The goal of this proposal is to complete the work necessary to file a pre-IND with the FDA focused on using genome editing of autologous blood stem cells to cure severe combined immunodeficiency caused by mutations in the IL2RG gene. In the first year of the project, we have significant progress. This progress includes:
1. Identifying that the CRISPR/Cas9 nuclease system is more efficient at editing the IL2RG gene than the TALENs we had previously made.
2. That combining recombinant AAV6 transduction and electroporation of the CRISPR/Cas9 ribonucleoprotein complex, we can achieve greater than 30% functional gene correction in blood stem and progenitor cells. Since experiments of nature demonstrate that single corrected progenitor cell can give rise to a functionally diverse immune system, the rate of editing that we are achieving exceeds our original goal.

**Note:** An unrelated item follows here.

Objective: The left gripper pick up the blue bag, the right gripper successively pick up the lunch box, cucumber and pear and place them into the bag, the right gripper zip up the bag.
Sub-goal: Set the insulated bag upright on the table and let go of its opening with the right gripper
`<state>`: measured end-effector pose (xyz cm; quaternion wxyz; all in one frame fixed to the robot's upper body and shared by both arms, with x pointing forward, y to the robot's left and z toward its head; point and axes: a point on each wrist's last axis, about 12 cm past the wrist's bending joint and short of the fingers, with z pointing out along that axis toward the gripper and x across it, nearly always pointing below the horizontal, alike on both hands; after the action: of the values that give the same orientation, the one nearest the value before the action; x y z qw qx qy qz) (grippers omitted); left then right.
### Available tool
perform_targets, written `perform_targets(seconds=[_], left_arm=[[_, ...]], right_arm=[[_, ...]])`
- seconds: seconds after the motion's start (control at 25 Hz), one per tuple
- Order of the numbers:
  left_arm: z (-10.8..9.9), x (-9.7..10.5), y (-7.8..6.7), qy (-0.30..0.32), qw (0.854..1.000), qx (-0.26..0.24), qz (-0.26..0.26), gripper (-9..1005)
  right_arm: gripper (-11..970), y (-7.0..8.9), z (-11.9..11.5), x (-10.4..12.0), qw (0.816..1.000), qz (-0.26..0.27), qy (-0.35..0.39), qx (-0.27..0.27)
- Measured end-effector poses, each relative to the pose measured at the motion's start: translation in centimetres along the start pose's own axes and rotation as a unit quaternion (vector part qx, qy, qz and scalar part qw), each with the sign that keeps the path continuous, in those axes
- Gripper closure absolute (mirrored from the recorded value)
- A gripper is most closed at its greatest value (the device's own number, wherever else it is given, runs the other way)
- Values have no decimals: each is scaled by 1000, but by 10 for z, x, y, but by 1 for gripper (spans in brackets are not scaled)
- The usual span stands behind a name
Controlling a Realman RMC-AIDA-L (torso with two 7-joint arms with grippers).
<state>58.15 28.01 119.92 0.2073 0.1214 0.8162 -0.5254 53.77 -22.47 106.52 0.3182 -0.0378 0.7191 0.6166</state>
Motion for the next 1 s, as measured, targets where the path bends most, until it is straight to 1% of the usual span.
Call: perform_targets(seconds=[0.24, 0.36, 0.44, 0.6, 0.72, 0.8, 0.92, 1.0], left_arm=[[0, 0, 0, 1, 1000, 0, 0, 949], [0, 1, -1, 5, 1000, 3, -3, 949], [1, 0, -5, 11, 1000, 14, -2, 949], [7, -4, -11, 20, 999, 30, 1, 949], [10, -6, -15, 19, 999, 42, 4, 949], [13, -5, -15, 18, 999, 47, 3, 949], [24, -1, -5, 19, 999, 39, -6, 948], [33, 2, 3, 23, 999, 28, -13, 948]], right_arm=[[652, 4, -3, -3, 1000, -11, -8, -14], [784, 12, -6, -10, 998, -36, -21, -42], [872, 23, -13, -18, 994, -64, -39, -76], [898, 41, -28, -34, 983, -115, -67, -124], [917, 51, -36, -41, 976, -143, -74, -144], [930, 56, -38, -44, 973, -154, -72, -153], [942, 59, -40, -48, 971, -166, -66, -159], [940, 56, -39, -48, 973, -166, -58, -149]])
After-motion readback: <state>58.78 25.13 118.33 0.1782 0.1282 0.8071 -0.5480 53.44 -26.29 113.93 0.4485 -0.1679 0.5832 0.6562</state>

3. That the functionally corrected blood stem and progenitor cells are able to give rise to the different blood types in the same amounts and the same proportions as un-manipulated cells.
4. That T-cells that have been modified using the functional gene correction approach are equivalent to wild-type T-cells in both their proliferative capacity and their ability to respond to cytokines.
5. That the CRISPR/Cas9 nuclease delivered into blood stem and progenitor cells is highly specific.

In sum, we made excellent progress and are in the process of performing the final animal transplantation experiments to determine if the functionally corrected blood stem and progenitor cells can reconstitute the blood system. If these transplant experiments are successful, which we believe they will be because of our results using the same system editing a different gene, then we will be in excellent position to begin putting together our pre-IND application for the FDA.